Court Opinion

ID: 3767700
Source: CourtListenerOpinion
Date Created: 2016-07-06 07:21:30.992079+00
Date Added: 2024-06-11T13:55:42.606755
License: Public Domain

I respectfully dissent.
In this case, Morrissey originally filed a motion for delayed appeal with our court on July 24, 1998, in a matter known as Case No. 74930, which we denied on August 17, 1998. On October 29, 1999, in the instant case known as Case No. 77179, he again moved to file a delayed appeal, which we granted on November 23, 1999.
Thus, this appeal presents the following issue: whether our court has jurisdiction to entertain this appeal, or, stated differently, how many times may a defendant in a criminal case seek leave to file a delayed appeal.
In State v. King (September 10, 1998), Cuyahoga App. No. 73874, unreported, where the defendant appealed from a  post sentence motion to vacate a guilty plea, our court dismissed that appeal for failure to file a praecipe. Subsequently, the defendant filed a second notice of appeal; our court determined that because no request or order granting a delayed appeal had been filed, we lacked jurisdiction to hear the appeal.
Further, in State v. Malinchak (March 27, 1979), Franklin County App. No. 79AP-30, unreported, the tenth district considered whether a defendant in a criminal case is entitled to a second appeal from his judgment of conviction by way of a delayed appeal where the Ohio Public Defender Commission withdrew its representation of him after he filed his direct appeal.

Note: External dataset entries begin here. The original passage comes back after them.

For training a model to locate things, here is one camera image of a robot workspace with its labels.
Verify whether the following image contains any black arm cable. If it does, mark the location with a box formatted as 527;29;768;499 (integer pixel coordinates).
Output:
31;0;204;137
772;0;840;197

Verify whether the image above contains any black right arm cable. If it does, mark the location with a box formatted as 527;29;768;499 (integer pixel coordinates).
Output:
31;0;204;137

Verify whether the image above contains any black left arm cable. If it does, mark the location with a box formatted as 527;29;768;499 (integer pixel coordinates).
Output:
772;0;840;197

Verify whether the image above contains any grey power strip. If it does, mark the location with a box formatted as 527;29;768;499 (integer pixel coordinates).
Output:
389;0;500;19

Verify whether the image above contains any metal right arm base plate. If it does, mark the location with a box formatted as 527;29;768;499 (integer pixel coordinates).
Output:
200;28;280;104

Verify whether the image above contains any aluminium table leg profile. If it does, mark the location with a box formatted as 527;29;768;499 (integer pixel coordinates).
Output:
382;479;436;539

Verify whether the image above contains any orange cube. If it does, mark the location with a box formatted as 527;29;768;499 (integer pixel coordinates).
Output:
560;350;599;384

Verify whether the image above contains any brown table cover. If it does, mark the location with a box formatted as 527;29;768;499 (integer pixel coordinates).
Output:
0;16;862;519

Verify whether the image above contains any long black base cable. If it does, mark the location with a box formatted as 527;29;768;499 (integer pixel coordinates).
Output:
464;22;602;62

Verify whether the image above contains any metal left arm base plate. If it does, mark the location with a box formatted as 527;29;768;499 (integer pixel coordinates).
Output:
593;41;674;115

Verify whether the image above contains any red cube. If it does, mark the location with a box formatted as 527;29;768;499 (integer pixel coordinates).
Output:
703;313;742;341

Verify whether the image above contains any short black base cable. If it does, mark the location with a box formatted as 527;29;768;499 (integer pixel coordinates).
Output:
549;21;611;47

The court there held that a defendant in a criminal case who has perfected and prosecuted a direct appeal is not entitled to a second appeal by way of a delayed appeal.
App.R. 5(A), which governs appeals by leave of court in criminal cases states in relevant part:
  After the expiration of the thirty day period provided by App.R. 4(A) for the filing of a notice of appeal as of right in criminal cases, an appeal maybe taken only by leave of the court to which the appeal is taken. A motion for leave to appeal shall be filed with the court of appeals and shall set forth the reasons for the failure of the appellant to perfect an appeal as of right. * * *.

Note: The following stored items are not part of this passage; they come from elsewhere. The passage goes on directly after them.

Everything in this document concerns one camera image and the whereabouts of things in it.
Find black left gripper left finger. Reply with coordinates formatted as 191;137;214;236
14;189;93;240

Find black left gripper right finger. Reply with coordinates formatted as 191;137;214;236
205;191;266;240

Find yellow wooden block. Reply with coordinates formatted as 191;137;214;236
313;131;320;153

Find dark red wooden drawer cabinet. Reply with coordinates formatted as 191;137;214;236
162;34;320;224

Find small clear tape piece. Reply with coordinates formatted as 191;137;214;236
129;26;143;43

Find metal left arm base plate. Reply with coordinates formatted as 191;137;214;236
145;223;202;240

That rule is specific, it denominates that but one such motion shall be filed; it has no provision for successive motions for leave to file delayed appeal.
Here, our court considered Morrissey's request for a delayed appeal and denied that request on August 17, 1998; when Morrissey filed a second delayed appeal, our clerk assigned it a  new appellate case number, because apparently, no search had been conducted to determine if a previous appeal had ever been filed. Hence, our court inadvertently granted the second delayed appeal.
For the reasons stated, I believe this delayed appeal should be dismissed as improvidently allowed.